Saved data entries

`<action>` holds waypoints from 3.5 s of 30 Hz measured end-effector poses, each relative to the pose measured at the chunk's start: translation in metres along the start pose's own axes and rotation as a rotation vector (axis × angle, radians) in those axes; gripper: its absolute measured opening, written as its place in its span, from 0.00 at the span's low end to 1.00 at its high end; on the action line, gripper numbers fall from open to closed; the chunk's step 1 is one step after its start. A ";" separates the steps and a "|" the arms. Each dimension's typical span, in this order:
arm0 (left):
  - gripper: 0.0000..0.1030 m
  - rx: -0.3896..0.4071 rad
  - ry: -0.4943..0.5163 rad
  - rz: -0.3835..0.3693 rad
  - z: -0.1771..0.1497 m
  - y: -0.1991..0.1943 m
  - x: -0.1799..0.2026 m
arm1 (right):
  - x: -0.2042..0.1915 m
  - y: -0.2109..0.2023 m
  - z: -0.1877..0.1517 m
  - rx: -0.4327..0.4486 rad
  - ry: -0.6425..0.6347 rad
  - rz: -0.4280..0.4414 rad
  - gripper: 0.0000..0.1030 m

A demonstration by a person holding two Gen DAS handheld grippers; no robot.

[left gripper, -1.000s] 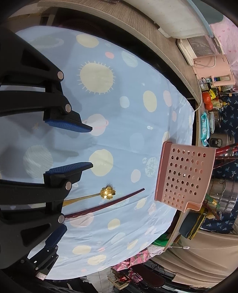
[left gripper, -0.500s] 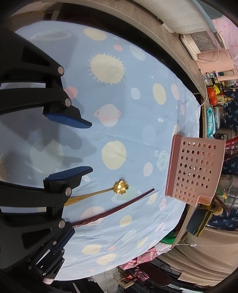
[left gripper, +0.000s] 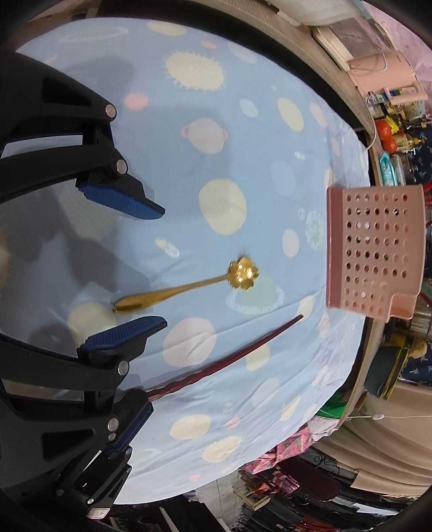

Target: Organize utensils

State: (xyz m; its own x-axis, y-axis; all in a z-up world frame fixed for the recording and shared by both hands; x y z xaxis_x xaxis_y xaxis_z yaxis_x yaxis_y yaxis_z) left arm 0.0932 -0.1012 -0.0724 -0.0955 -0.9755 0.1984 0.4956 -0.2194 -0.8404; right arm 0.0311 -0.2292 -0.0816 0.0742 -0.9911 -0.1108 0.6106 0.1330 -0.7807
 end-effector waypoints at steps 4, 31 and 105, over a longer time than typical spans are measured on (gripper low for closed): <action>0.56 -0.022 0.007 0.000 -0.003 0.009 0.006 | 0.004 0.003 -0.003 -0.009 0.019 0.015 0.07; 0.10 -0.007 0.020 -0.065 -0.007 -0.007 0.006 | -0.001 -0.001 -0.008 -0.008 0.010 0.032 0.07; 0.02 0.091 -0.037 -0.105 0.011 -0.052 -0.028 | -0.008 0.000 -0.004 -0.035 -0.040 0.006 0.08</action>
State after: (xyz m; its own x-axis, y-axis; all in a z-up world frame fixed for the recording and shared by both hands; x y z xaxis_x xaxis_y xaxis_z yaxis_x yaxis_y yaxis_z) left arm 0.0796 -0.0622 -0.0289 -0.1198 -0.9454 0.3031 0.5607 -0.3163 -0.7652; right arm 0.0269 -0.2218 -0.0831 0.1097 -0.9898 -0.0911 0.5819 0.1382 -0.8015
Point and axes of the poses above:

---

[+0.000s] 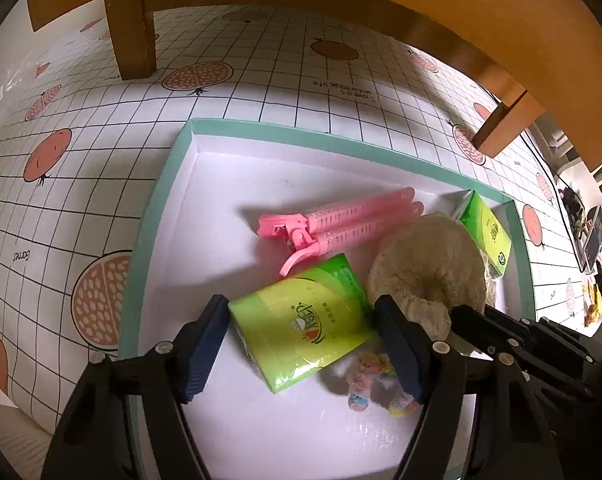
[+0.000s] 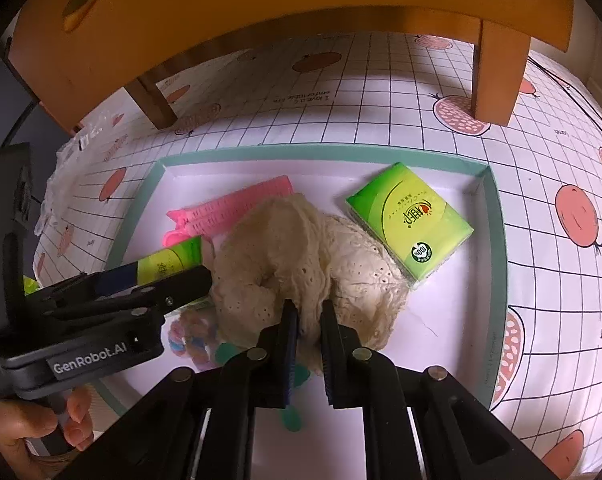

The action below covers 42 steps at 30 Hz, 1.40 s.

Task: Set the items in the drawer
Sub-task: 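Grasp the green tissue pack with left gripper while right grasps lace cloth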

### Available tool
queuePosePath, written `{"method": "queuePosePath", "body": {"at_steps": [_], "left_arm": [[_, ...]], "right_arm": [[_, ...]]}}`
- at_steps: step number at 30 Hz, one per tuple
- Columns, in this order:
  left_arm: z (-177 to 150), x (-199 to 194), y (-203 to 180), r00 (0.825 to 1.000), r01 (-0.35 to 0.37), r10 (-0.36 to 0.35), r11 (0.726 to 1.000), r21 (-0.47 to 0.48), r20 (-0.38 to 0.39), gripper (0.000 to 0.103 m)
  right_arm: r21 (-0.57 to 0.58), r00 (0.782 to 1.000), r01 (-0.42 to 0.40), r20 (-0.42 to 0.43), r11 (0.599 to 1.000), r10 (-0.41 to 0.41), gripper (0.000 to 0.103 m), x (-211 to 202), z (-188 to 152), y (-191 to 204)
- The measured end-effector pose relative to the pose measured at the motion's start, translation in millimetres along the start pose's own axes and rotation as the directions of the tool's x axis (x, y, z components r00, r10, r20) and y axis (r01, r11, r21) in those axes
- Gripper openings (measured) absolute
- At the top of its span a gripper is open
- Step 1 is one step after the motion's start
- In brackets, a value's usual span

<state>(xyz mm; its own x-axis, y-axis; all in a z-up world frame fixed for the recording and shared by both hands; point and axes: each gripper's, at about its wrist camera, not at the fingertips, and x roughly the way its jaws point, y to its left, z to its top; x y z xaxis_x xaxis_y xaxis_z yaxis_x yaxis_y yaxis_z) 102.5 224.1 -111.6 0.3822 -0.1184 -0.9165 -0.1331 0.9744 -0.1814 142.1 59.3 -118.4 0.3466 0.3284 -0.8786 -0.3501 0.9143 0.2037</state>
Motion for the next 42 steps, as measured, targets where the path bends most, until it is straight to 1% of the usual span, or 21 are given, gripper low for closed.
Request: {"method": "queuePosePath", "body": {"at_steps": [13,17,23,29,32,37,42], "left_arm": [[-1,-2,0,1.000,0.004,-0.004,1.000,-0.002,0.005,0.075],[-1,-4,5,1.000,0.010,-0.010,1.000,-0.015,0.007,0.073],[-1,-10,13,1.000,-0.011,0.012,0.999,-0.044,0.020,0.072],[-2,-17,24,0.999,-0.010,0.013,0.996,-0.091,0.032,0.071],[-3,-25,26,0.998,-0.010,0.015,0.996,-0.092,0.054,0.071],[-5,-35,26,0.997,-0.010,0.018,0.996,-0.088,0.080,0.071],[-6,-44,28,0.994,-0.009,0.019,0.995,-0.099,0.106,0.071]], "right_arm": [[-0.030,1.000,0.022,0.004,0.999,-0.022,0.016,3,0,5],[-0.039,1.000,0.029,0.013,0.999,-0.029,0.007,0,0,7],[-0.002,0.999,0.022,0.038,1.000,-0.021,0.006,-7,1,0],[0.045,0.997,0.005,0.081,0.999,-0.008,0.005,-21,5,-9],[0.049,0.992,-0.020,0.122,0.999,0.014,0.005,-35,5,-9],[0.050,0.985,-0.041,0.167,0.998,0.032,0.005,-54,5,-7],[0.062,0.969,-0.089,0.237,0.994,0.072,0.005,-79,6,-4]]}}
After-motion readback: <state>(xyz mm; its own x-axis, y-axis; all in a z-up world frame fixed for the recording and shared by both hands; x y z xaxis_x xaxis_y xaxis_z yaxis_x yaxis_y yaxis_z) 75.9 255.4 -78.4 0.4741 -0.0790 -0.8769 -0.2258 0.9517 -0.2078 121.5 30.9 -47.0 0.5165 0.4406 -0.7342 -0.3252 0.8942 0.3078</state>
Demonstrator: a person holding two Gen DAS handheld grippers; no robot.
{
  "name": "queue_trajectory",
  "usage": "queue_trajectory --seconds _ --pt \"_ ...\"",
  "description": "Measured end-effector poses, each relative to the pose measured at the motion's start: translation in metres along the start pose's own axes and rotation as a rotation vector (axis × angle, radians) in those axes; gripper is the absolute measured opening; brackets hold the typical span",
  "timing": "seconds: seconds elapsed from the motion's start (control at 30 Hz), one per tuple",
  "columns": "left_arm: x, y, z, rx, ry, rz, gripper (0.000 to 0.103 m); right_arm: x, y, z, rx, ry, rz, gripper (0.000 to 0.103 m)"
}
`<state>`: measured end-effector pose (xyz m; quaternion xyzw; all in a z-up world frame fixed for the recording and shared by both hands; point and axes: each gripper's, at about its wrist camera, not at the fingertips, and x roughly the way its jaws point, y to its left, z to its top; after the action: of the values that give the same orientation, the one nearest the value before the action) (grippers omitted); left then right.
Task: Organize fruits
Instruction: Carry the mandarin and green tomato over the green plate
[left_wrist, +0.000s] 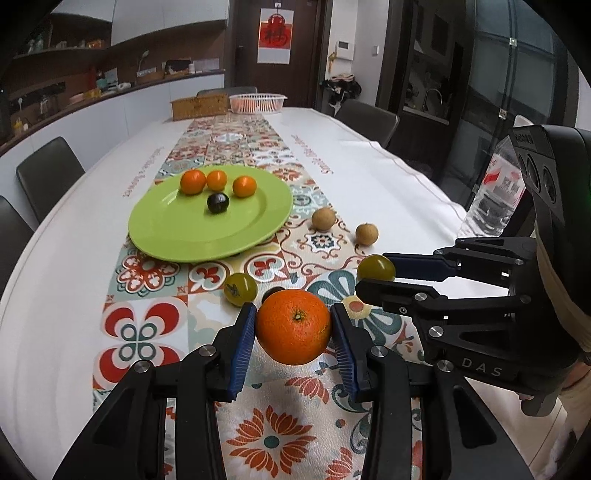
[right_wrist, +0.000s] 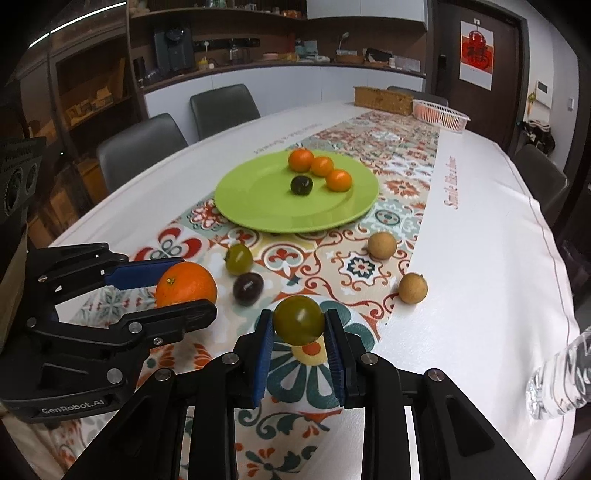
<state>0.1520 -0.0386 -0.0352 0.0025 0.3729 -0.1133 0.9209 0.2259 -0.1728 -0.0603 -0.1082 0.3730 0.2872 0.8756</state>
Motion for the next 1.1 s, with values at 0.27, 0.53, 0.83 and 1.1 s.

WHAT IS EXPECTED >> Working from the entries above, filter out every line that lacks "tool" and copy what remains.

RESULT OF THE EXERCISE >>
### Available tool
- The measured end-effector pose relative to the pose measured at the motion's start, translation in millimetres along the start pose's own axes and rotation as the directions of the tool's x axis (x, y, z components r00, r10, r20) and y axis (r01, r11, r21) in those axes

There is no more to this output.